PatchSiren cyber security CVE debrief

CVE-2026-50259 Red Hat CVE debrief

CVE-2026-50259 is a HIGH severity vulnerability in X.Org X server and Xwayland. A stack-based buffer overflow flaw was found in _XkbSetMapChecks(), which declares a fixed-size stack buffer mapWidths[256] indexed by key type index. The helper function CheckKeyTypes() writes to this buffer at a client-controlled offset, allowing a stack buffer overflow. This may be used to crash the server, or for privilege escalation if the X server runs as root.

Vendor
Red Hat
Product
Red Hat Enterprise Linux 10
CVSS
HIGH 7.8
CISA KEV
Not listed in stored evidence
Original CVE published
2026-06-05
Original CVE updated
2026-06-08
Advisory published
2026-06-05
Advisory updated
2026-06-08

Who should care

Users of X.Org X server and Xwayland should be aware of this vulnerability, especially if the X server runs as root.

Technical summary

The vulnerability exists in the X.Org X server and Xwayland. The _XkbSetMapChecks() function declares a fixed-size stack buffer mapWidths[256] indexed by key type index.

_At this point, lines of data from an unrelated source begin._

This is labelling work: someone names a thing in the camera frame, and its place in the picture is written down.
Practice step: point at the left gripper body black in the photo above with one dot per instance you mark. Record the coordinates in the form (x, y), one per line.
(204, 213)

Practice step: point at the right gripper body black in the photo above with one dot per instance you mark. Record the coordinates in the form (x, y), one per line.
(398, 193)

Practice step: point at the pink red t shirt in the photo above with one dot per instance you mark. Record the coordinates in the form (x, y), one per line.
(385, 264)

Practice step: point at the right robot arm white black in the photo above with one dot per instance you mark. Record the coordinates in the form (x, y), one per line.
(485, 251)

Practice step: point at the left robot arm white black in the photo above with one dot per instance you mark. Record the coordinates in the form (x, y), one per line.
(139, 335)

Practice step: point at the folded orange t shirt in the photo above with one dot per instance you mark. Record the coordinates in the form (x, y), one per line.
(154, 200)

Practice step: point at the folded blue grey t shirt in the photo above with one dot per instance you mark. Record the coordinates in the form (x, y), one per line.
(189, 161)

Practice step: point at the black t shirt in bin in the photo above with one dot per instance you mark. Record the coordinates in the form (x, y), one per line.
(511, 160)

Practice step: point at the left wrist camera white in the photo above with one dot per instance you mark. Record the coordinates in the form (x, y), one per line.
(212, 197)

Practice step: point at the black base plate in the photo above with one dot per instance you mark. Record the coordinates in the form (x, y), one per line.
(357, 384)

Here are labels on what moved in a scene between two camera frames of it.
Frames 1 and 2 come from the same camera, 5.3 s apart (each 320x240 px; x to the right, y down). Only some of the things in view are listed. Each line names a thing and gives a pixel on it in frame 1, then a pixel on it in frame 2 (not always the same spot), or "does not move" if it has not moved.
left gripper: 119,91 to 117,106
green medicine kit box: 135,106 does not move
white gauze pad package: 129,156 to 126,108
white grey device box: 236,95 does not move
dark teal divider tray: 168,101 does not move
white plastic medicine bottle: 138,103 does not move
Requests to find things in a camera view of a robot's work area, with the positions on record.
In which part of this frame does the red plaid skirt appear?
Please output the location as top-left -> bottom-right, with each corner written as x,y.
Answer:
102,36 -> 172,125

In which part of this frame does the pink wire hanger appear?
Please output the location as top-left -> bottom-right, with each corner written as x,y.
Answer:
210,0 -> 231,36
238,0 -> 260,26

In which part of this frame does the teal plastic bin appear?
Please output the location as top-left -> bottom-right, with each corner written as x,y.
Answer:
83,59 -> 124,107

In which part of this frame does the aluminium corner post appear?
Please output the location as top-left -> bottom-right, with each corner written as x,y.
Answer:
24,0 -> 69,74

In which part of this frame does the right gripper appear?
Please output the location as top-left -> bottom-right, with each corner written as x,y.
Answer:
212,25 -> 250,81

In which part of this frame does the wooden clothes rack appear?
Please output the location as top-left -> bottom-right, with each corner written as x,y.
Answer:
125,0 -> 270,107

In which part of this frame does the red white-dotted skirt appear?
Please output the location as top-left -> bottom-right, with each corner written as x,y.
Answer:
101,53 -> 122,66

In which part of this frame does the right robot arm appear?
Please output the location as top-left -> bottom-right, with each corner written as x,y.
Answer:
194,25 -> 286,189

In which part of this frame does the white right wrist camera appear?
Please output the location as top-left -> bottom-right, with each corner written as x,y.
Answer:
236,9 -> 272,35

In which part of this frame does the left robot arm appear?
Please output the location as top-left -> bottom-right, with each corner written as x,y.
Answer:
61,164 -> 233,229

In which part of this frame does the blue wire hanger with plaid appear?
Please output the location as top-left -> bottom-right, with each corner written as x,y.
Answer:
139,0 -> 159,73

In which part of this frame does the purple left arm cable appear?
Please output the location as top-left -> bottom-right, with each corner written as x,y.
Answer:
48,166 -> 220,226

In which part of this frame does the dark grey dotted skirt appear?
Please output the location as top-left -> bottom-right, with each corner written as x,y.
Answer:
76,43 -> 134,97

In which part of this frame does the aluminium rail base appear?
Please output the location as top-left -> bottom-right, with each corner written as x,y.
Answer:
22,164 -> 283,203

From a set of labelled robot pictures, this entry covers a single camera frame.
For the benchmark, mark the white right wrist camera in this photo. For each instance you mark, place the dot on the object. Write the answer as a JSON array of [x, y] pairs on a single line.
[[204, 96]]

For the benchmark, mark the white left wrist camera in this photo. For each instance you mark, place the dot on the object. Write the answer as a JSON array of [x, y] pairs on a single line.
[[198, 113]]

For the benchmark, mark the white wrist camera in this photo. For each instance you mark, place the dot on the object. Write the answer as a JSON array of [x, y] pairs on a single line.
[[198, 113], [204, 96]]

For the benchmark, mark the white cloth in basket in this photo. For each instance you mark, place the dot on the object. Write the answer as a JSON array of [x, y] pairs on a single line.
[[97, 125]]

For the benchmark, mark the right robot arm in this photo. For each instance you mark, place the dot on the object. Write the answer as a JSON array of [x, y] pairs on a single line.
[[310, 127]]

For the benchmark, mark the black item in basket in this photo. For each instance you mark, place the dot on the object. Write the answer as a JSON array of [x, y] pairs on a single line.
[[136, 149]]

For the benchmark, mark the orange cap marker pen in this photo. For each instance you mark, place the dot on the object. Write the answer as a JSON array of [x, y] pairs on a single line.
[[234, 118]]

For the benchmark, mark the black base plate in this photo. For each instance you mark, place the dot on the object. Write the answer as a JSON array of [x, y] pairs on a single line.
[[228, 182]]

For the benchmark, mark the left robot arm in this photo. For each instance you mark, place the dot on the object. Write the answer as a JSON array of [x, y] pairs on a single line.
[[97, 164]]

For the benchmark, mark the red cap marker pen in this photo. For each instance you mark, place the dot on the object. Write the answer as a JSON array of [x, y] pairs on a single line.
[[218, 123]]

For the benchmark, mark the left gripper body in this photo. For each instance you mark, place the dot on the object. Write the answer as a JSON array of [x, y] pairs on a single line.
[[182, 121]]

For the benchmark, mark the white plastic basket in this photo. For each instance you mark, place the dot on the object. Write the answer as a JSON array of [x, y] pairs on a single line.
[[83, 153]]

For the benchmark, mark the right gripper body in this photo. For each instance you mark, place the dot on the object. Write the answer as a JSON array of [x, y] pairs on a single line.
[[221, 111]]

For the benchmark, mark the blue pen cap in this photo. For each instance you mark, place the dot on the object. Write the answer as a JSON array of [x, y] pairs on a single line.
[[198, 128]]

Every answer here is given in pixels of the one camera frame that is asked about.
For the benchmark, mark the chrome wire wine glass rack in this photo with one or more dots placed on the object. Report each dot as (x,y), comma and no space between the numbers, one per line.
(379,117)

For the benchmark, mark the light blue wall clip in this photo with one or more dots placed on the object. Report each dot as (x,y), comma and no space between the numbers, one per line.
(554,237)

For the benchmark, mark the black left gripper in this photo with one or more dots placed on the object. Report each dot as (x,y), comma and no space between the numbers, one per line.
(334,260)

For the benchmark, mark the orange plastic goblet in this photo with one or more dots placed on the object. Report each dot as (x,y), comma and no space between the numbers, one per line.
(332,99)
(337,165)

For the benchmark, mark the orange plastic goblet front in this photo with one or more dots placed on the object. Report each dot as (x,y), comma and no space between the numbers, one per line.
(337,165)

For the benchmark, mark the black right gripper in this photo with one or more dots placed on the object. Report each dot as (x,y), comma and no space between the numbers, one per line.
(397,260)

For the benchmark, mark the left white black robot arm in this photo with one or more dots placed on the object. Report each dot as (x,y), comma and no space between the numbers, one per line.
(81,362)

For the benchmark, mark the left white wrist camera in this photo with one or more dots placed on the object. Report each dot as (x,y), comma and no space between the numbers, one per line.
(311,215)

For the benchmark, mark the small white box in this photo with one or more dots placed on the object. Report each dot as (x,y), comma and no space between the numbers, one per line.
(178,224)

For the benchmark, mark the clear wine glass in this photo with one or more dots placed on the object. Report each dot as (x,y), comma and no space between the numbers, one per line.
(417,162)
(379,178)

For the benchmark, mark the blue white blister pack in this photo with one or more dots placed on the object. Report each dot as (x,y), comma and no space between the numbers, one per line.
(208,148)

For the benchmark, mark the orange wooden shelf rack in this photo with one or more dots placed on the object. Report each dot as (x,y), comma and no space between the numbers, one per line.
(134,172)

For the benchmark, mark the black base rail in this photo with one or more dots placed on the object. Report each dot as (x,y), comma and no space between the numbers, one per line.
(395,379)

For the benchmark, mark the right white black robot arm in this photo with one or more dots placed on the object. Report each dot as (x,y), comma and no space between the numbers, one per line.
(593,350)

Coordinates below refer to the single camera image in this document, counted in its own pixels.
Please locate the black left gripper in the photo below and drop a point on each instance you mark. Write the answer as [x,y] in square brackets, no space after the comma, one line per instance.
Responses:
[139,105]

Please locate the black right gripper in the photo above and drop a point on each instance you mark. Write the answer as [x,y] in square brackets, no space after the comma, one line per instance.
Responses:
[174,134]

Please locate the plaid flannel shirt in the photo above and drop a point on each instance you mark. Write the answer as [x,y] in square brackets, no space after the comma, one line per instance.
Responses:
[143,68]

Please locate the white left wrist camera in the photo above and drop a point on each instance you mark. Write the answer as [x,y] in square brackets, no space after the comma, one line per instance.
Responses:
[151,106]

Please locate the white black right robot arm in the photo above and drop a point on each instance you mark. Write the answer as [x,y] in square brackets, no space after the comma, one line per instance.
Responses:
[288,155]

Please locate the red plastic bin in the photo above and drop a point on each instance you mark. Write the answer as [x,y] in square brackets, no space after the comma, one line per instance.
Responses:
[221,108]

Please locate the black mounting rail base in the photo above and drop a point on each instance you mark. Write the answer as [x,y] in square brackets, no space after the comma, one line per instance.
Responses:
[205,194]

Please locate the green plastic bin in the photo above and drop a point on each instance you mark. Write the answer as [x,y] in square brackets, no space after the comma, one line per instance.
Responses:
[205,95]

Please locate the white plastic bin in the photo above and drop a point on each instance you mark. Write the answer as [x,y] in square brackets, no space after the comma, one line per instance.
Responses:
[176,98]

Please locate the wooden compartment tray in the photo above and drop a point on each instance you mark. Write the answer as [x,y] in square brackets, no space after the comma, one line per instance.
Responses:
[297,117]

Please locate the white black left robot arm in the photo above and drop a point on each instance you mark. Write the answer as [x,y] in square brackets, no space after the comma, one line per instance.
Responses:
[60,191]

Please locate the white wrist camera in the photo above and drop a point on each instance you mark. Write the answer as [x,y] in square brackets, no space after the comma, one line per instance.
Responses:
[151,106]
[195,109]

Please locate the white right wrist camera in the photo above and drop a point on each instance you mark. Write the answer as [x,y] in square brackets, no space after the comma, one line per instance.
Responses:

The CheckKeyTypes() helper function writes to this buffer at a client-controlled offset, allowing a stack buffer overflow.

Defensive priority

HIGH

Recommended defensive actions

  • Apply patches or updates provided by the vendor.
  • Restrict access to the X server.
  • Monitor for suspicious activity.

Evidence notes

The CVE-2026-50259 vulnerability was found in the X.Org X server and Xwayland. The vulnerability has a CVSS score of 7.8 and is classified as HIGH severity.

Official resources

CVE-2026-50259 was published on 2026-06-05T12:16:39.240Z and modified on 2026-06-08T18:28:43.927Z.